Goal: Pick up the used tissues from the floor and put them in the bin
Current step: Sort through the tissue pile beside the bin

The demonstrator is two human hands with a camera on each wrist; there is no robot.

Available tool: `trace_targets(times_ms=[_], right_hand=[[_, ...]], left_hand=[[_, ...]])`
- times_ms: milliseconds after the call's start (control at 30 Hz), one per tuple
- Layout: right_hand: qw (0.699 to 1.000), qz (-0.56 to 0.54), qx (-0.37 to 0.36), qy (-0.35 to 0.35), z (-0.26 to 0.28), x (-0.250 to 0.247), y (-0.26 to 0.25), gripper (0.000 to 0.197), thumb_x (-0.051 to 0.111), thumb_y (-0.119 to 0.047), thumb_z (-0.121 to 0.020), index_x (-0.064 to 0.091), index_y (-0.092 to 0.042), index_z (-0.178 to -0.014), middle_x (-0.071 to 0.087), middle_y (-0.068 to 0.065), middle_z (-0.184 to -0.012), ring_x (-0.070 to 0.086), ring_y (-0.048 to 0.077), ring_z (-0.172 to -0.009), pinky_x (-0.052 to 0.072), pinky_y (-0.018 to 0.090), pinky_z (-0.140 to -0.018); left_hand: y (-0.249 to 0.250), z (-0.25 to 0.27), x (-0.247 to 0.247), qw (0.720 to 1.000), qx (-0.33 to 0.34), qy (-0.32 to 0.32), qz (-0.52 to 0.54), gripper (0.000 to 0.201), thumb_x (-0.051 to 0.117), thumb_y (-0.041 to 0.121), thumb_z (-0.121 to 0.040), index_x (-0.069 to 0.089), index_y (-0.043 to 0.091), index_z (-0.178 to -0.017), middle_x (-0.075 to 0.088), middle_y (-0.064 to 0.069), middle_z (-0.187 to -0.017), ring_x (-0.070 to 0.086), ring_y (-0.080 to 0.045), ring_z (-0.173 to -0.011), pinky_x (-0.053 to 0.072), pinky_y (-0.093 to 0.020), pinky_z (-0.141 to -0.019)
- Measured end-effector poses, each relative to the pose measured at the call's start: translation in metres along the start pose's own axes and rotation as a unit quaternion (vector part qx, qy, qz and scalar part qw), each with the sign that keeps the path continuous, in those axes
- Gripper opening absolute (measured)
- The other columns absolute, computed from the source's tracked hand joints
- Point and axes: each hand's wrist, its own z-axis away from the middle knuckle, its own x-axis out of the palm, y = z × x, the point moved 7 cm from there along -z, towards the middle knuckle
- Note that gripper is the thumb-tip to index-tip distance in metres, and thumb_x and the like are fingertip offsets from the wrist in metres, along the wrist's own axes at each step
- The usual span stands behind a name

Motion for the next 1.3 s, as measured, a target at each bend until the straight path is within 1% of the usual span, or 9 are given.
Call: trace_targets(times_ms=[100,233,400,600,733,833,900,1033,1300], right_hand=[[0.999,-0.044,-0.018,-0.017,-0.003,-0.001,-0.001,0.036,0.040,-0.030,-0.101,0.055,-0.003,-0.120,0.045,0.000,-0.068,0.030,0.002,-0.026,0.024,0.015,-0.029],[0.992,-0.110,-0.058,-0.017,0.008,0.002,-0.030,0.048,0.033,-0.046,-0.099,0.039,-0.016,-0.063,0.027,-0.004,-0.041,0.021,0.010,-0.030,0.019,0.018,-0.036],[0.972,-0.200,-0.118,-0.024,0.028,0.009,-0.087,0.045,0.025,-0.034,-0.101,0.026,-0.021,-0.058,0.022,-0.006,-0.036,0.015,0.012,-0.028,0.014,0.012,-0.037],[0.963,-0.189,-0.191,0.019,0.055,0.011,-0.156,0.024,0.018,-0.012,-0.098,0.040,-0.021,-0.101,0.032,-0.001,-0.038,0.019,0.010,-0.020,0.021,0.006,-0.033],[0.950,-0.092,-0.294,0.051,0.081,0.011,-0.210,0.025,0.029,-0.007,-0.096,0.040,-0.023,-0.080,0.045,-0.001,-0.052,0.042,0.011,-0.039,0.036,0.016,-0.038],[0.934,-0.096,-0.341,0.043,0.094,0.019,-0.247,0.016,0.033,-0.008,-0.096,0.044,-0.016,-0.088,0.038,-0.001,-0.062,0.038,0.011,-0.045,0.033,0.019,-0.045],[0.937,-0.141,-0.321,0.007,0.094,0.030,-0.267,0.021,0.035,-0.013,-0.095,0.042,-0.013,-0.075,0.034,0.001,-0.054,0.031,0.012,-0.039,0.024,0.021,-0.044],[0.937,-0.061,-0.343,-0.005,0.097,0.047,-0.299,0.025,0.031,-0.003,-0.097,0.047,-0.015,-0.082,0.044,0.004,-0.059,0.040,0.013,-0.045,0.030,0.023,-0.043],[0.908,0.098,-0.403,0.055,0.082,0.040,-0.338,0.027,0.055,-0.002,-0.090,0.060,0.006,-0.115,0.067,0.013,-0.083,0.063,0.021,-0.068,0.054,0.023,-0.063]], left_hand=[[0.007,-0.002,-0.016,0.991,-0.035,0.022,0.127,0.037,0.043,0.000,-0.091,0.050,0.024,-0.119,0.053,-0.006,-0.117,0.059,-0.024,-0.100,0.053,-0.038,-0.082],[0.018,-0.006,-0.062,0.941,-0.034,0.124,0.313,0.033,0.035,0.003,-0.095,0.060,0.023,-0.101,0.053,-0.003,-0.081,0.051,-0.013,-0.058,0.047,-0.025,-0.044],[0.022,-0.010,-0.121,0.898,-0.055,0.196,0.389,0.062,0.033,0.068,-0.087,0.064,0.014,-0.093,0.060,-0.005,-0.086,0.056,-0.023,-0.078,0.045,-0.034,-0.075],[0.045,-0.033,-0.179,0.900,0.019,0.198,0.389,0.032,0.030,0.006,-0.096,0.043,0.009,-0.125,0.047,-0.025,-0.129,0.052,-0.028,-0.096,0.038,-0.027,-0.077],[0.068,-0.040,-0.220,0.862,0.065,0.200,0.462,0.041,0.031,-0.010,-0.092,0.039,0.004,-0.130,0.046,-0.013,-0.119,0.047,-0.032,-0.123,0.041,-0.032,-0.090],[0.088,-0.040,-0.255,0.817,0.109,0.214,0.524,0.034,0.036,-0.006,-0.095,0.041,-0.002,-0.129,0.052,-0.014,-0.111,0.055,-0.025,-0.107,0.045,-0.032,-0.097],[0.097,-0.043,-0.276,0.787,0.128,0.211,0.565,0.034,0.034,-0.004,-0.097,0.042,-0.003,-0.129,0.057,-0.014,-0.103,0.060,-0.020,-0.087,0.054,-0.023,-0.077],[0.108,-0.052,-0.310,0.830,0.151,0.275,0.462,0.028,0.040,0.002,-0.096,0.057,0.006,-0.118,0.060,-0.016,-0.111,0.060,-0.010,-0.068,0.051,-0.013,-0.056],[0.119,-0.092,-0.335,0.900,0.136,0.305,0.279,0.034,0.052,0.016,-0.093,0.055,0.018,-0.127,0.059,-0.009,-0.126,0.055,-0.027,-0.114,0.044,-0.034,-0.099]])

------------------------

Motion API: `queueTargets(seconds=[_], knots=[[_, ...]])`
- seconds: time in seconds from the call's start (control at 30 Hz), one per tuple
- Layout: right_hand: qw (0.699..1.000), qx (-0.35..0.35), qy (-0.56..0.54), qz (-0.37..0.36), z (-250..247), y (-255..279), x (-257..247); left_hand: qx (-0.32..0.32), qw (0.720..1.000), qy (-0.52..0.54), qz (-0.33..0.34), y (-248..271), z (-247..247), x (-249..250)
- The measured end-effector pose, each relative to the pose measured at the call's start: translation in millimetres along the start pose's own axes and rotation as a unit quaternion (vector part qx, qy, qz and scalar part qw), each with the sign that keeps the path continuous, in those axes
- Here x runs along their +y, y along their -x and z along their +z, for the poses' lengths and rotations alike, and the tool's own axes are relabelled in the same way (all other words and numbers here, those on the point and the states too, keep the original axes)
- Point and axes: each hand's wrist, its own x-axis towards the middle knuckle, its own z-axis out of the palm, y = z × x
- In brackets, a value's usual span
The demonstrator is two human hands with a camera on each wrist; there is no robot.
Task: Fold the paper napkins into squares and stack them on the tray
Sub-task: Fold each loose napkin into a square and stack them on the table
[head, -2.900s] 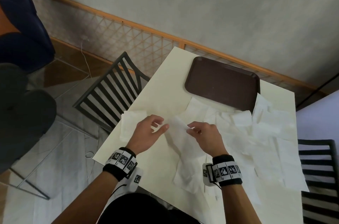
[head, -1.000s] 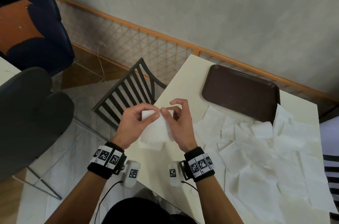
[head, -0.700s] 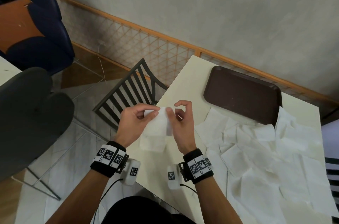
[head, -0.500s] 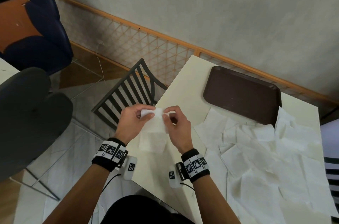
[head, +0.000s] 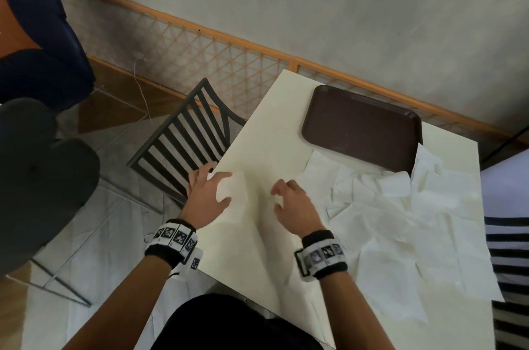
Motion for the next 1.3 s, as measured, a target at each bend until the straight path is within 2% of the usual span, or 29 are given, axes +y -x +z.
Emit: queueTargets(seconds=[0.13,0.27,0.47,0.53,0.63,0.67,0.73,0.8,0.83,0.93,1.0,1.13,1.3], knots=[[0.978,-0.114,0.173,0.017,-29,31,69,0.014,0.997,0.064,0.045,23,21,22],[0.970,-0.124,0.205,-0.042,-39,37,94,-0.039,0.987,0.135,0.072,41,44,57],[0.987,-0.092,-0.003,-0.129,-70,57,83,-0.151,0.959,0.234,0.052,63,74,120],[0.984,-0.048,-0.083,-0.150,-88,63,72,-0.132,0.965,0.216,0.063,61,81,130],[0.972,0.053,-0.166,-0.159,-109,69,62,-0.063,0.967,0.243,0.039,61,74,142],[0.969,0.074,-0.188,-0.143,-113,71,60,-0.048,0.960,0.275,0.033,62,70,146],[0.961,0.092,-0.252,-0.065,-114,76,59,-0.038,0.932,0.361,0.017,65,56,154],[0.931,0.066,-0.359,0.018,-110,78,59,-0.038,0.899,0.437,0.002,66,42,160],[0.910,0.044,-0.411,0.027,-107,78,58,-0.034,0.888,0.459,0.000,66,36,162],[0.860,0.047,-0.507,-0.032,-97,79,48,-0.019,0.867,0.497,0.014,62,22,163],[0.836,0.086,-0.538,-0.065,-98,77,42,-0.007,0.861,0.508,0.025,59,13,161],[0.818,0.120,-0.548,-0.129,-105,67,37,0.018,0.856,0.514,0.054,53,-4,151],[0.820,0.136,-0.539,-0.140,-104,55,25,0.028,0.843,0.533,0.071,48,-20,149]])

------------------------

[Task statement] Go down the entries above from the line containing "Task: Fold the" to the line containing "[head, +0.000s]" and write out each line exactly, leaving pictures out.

[Answer to this problem]
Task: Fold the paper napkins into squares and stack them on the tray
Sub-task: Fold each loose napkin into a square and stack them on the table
[head, -2.900s] 
[head, -1.000s] 
[head, -0.700s] 
[head, -0.500s] 
[head, +0.000s] 

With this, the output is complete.